Tag: M.W:200-300

Reference of 637348-81-3, Adding some certain compound to certain chemical reactions, such as: 637348-81-3, name is 3-Bromo-5-iodopyridin-2-ol,molecular formula is C5H3BrINO, can increase the reaction rate and produce products with better performance than those obtained under traditional synthetic methods. Here is a downstream synthesis route of the compound 637348-81-3.

Example 142b 3-Bromo-5-iodo-1-methylpyridin-2(1H)-one 142b A 100-mL single-neck round-bottomed flask equipped with a magnetic stirrer was charged with DMF (50 mL), 142a (6.0 g, 20.0 mmol), CH3I (4.26 g, 30.0 mmol), and K2CO3 (5.52 g, 40.0 mmol). The mixture was stirred at room temperature for 2 h and diluted with water (200 mL). The resulting white solid was collected by filtration to afford 142b (5.97 g, 95%) as a white solid. MS-ESI: [M+H]+ 314

According to the analysis of related databases, 637348-81-3, the application of this compound in the production field has become more and more popular.

Reference:
Patent; GENENTECH, INC.; Crawford, James John; Ortwine, Daniel Fred; Wei, BinQing; Young, Wendy B.; US2013/116246; (2013); A1;,
Pyridine – Wikipedia,
Pyridine | C5H5N – PubChem

Related Products of 69045-83-6, In the chemical reaction process,reaction time,type of solvent,can easily affect the result of the reaction, thereby determining the yield and properties of the reaction product.An updated downstream synthesis route of 69045-83-6 as follows.
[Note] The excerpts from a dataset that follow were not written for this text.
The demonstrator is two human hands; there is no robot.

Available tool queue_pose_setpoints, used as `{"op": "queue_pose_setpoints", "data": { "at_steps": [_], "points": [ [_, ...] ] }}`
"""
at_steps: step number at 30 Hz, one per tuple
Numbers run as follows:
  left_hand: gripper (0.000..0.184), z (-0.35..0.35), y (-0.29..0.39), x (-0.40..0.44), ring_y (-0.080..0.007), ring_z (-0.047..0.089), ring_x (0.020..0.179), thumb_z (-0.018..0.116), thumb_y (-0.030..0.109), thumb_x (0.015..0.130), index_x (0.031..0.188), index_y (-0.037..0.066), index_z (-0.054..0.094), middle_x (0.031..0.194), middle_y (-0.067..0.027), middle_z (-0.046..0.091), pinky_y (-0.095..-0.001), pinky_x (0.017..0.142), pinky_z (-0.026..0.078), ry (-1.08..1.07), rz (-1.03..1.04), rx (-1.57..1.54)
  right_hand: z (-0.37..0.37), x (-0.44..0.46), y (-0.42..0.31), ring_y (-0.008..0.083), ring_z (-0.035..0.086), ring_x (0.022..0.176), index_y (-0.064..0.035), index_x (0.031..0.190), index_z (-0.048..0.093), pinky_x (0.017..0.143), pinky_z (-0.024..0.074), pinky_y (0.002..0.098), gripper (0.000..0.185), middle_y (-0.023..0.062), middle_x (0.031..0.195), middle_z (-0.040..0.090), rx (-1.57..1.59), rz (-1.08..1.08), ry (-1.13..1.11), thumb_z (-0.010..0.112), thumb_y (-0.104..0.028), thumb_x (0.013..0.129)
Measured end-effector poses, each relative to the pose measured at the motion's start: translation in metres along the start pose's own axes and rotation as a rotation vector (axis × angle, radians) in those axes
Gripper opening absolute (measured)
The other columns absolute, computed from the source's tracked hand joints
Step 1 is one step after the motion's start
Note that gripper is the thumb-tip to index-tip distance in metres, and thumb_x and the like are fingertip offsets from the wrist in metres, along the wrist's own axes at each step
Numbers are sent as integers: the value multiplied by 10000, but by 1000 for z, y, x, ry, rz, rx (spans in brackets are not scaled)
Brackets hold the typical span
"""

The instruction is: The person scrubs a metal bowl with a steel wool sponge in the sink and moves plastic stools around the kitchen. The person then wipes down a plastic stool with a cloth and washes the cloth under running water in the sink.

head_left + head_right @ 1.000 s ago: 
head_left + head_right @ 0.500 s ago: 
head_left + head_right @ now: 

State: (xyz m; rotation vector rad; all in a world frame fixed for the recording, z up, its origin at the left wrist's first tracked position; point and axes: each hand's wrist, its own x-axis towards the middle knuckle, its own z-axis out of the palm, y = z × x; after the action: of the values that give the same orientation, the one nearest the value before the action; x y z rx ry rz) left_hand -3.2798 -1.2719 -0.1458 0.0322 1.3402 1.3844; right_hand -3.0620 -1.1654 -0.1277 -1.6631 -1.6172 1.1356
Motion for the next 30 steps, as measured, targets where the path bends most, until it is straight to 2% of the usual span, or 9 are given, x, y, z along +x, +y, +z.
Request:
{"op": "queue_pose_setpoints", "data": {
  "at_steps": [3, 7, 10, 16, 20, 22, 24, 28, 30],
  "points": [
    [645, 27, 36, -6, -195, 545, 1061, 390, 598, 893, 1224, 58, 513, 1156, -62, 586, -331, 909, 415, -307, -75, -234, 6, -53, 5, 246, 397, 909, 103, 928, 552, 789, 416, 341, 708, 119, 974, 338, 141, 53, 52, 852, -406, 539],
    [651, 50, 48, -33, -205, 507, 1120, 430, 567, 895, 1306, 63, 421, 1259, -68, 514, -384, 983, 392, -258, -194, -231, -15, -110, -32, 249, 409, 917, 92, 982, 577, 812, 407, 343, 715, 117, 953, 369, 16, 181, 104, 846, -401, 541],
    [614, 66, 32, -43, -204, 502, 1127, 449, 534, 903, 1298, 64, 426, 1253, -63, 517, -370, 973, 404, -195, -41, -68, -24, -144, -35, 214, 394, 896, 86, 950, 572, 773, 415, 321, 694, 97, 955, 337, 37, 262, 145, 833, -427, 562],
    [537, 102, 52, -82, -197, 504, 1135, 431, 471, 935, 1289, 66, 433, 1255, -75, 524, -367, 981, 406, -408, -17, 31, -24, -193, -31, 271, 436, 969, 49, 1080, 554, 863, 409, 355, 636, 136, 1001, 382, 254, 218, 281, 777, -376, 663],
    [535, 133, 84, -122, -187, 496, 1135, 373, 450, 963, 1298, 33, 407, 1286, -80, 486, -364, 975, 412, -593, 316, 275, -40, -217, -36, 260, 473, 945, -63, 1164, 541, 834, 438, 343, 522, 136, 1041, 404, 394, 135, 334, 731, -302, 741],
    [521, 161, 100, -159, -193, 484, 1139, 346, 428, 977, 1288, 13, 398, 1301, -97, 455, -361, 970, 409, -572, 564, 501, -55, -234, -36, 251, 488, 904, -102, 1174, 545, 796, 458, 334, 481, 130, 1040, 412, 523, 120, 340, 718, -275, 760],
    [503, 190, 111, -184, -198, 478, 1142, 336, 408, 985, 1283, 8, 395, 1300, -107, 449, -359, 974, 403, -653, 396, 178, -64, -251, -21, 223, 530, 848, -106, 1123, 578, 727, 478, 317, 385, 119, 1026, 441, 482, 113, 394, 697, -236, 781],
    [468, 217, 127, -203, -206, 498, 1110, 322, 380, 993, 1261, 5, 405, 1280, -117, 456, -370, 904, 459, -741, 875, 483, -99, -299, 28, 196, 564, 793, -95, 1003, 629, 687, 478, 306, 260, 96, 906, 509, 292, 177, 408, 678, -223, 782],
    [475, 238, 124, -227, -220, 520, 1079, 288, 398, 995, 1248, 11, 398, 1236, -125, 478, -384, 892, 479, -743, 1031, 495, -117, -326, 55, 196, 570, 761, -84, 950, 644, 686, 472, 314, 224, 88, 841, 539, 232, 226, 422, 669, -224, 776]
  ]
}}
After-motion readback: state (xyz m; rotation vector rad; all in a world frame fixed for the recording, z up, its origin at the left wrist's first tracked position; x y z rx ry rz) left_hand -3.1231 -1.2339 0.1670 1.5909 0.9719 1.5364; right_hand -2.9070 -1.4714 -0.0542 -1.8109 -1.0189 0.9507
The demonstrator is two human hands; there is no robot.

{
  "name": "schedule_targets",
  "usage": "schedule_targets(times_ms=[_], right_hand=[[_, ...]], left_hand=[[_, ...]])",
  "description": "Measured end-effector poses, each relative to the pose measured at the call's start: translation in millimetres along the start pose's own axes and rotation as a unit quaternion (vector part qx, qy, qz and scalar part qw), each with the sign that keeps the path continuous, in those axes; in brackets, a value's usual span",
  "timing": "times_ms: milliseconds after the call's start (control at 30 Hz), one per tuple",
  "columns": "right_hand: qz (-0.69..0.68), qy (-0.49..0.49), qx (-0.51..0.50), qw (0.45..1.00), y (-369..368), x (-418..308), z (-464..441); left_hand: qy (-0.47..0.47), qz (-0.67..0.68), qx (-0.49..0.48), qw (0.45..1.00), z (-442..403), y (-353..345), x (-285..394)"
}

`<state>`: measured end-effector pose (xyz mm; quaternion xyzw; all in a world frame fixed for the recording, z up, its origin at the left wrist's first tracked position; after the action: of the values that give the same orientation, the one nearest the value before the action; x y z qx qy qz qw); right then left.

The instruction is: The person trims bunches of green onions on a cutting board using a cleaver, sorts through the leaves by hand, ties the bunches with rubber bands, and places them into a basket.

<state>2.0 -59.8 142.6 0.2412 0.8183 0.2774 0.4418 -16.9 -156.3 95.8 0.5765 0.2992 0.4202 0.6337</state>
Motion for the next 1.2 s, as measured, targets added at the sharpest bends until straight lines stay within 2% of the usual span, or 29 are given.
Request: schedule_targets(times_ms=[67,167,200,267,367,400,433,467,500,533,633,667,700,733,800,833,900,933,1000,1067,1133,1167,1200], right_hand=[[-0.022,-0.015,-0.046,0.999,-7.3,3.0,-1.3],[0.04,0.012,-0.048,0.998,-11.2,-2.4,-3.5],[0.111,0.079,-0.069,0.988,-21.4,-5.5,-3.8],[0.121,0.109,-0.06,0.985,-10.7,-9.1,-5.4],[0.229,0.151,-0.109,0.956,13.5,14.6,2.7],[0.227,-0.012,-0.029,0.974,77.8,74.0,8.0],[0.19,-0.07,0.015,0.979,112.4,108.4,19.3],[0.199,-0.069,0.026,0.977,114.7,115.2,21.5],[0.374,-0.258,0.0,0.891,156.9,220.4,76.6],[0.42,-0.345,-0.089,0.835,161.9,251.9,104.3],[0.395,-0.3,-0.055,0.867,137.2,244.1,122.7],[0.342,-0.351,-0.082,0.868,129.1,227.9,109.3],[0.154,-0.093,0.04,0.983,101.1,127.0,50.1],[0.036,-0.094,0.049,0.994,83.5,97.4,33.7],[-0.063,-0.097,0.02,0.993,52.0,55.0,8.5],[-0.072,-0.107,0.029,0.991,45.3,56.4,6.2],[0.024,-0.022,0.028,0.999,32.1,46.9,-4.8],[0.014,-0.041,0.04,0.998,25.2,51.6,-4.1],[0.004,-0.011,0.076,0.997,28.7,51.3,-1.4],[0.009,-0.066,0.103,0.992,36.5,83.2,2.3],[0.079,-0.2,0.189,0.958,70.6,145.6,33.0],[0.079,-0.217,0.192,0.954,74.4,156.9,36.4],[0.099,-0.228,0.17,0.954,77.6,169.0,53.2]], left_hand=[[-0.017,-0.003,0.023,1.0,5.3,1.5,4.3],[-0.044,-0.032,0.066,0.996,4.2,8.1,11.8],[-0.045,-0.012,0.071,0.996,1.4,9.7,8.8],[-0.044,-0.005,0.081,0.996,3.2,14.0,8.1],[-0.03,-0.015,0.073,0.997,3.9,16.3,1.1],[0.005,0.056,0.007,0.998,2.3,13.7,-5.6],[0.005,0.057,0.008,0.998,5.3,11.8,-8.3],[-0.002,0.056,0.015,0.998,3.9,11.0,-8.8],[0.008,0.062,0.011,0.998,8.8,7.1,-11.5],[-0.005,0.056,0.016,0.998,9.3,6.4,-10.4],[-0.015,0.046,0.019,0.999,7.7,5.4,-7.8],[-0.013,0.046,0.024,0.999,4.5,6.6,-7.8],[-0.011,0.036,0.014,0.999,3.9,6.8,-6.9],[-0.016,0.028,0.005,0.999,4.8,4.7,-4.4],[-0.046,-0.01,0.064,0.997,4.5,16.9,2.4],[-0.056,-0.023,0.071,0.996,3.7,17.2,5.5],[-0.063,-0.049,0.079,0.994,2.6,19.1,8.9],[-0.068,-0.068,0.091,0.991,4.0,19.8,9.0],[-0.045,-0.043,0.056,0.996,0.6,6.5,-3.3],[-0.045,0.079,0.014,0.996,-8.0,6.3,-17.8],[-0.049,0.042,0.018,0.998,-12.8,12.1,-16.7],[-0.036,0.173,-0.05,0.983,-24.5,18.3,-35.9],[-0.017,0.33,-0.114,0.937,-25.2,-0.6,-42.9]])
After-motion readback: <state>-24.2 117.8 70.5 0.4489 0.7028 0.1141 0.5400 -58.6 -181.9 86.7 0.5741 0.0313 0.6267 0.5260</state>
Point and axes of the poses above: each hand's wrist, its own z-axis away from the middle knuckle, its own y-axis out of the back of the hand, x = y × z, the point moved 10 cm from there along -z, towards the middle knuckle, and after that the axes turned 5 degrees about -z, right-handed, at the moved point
2, 3-dichloro-5-trichloromethylpyridine (36.60 g, 0.139 mol) was added to a flask containing acetic acid (53.50 g, 0.892 mol) and methanol (200 mL). The mixture was cooled to-5 C, and zinc dust (20.01 g, 0.308 mol) was added in small portions at 10 minute intervals. The mixture was stirred mechanically for 4 hours, filtered, and concentrated in vacuo. The residue was dissolved in dichloromethane and washed with brine, followed by saturated aqueous sodium bicarbonate, followed by a second brine wash. The organic phase was dried over magnesium sulfate and concentrated in vacuo to yield 21.55 g (79%) of Preparatory Compound P, 2, 3-DICHLORO-5- (CHLOROMETHYL) pyridine, as a yellow liquid (about 65% PURITY). 1H NMR No. 8.31 (d, 1H, J=2.3 Hz), 7.85 (q, 1H, J=0.4 Hz and J=2.2 Hz), 4.56 (s, 2H). MS (ESI) NIZ 199 ([M+4] +, 8), 197 ([M+2]+, 27), 195 ([M]+, 28), 164 (11), 162 (66), 160 (100), 124 (19)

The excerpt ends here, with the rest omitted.